To do
The records that follow must be transcribed exactly, each one in full.

=-=-=

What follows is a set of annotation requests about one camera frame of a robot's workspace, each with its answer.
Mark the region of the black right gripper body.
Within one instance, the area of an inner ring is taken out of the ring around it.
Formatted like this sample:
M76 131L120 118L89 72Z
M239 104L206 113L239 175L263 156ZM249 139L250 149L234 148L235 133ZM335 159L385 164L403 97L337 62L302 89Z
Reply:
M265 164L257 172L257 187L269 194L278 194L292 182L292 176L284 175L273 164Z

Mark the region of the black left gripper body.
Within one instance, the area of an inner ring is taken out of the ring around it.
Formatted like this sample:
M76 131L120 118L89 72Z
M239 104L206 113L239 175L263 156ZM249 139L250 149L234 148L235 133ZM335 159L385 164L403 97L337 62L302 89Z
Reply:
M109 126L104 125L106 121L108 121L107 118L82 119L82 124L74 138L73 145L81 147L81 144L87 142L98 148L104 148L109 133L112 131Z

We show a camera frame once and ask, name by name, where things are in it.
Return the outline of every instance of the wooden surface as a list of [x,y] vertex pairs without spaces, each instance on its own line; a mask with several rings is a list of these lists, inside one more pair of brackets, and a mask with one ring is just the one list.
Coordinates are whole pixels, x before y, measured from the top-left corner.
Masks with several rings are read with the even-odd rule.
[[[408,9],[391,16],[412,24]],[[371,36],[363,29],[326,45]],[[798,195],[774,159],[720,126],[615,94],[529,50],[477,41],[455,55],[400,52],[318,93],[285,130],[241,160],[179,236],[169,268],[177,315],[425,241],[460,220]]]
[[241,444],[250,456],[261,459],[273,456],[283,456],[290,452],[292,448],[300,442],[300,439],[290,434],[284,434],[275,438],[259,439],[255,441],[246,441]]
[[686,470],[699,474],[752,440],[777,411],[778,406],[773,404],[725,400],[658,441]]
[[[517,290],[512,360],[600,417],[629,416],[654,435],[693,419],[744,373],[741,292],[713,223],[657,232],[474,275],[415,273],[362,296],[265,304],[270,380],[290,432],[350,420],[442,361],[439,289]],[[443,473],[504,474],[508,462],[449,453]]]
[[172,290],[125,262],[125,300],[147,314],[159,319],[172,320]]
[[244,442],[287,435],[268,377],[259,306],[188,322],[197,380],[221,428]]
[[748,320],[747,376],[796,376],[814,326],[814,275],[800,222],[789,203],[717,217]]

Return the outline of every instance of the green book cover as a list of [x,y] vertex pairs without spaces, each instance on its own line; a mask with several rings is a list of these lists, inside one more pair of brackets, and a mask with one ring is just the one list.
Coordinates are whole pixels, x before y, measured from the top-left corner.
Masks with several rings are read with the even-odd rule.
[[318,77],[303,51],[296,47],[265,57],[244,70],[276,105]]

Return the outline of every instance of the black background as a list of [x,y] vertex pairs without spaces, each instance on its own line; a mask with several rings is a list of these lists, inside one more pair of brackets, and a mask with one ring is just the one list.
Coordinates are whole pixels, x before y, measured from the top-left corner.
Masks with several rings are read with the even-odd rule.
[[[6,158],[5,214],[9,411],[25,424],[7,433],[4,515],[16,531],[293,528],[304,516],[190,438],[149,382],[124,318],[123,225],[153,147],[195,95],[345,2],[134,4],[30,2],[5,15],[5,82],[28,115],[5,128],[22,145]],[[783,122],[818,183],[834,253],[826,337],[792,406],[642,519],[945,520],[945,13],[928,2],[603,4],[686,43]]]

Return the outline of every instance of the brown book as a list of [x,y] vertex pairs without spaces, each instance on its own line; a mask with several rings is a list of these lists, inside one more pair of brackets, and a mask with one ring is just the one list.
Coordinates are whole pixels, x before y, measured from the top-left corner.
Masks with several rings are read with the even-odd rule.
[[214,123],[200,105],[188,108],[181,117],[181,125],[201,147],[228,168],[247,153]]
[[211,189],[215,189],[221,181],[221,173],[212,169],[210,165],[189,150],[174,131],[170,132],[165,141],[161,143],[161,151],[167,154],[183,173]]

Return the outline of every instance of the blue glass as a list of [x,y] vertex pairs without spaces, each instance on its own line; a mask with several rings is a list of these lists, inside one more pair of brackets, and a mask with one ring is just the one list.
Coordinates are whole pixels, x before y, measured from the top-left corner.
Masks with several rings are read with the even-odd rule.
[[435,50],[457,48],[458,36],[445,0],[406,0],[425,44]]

=-=-=

Expected answer
What follows is a set of annotation requests about one camera frame of a robot's workspace, each with its answer.
Mark the region of the black right gripper body.
Within one instance, the area of an inner ring is taken out of the ring around it.
Formatted like this sample:
M76 131L120 118L89 72Z
M239 104L206 113L239 175L263 156ZM249 139L250 149L234 148L235 133ZM335 159L385 164L403 97L337 62L302 89Z
Reply:
M265 164L257 172L257 187L269 194L278 194L292 182L292 176L284 175L273 164Z

Mark the region of the black left gripper body.
Within one instance, the area of an inner ring is taken out of the ring around it.
Formatted like this sample:
M76 131L120 118L89 72Z
M239 104L206 113L239 175L263 156ZM249 139L250 149L234 148L235 133ZM335 159L385 164L403 97L337 62L302 89Z
Reply:
M109 126L104 125L106 121L108 121L107 118L82 119L82 124L74 138L73 145L81 147L81 144L87 142L98 148L104 148L109 133L112 131Z

We show a camera frame once and ask, name by name, where things are in it.
Return the outline of every instance of the wooden surface as a list of [x,y] vertex pairs without spaces, each instance on its own line; a mask with several rings is a list of these lists, inside one more pair of brackets, and a mask with one ring is just the one list.
Coordinates are whole pixels, x before y, measured from the top-left corner.
Masks with several rings are read with the even-odd rule.
[[[408,9],[391,16],[412,24]],[[371,36],[363,29],[326,45]],[[798,195],[774,159],[720,126],[615,94],[529,50],[477,41],[455,55],[400,52],[318,93],[285,130],[241,160],[179,236],[169,268],[177,315],[425,241],[460,220]]]
[[241,444],[250,456],[261,459],[273,456],[283,456],[290,452],[292,448],[300,442],[300,439],[290,434],[284,434],[275,438],[259,439],[255,441],[246,441]]
[[686,470],[699,474],[752,440],[777,411],[778,406],[773,404],[725,400],[658,441]]
[[[517,290],[512,360],[600,417],[629,416],[654,435],[693,419],[744,373],[741,292],[713,223],[657,232],[474,275],[415,273],[362,296],[265,304],[270,380],[290,432],[350,420],[442,361],[439,289]],[[443,473],[504,474],[508,462],[449,453]]]
[[172,290],[125,262],[125,300],[147,314],[159,319],[172,320]]
[[244,442],[287,435],[268,377],[259,306],[188,322],[197,380],[221,428]]
[[748,320],[747,376],[796,376],[814,326],[814,275],[800,222],[789,203],[717,217]]

Return the outline of every instance of the green book cover as a list of [x,y] vertex pairs without spaces, each instance on its own line; a mask with several rings is a list of these lists, inside one more pair of brackets, and a mask with one ring is just the one list.
Coordinates are whole pixels, x before y, measured from the top-left corner.
Masks with several rings are read with the even-odd rule.
[[318,77],[303,51],[296,47],[265,57],[244,70],[276,105]]

Return the outline of every instance of the black background as a list of [x,y] vertex pairs without spaces, each instance on its own line; a mask with several rings is a list of these lists, inside one more pair of brackets, and a mask with one ring is just the one list.
Coordinates are whole pixels, x before y, measured from the top-left corner.
Masks with several rings are read with the even-odd rule.
[[[6,158],[5,214],[9,411],[25,424],[7,433],[4,515],[16,531],[293,528],[304,516],[190,438],[149,382],[124,318],[123,225],[153,147],[195,95],[345,2],[134,4],[30,2],[5,15],[5,82],[28,115],[5,128],[22,145]],[[783,122],[818,183],[834,253],[826,337],[792,406],[642,519],[945,520],[945,13],[928,2],[603,4],[686,43]]]

Return the outline of every instance of the brown book as a list of [x,y] vertex pairs without spaces, each instance on its own line; a mask with several rings is a list of these lists, inside one more pair of brackets, and a mask with one ring is just the one list.
Coordinates are whole pixels, x before y, measured from the top-left corner.
Masks with several rings are read with the even-odd rule.
[[214,123],[200,105],[188,108],[181,117],[181,125],[201,147],[228,168],[247,153]]
[[211,189],[215,189],[221,181],[221,173],[212,169],[210,165],[189,150],[174,131],[170,132],[165,141],[161,143],[161,151],[167,154],[183,173]]

Return the outline of every instance of the blue glass as a list of [x,y] vertex pairs without spaces, each instance on its own line; a mask with several rings is a list of these lists, inside one more pair of brackets, and a mask with one ring is just the one list.
Coordinates are whole pixels, x before y, measured from the top-left corner.
Masks with several rings are read with the even-odd rule.
[[435,50],[457,48],[458,36],[445,0],[406,0],[425,44]]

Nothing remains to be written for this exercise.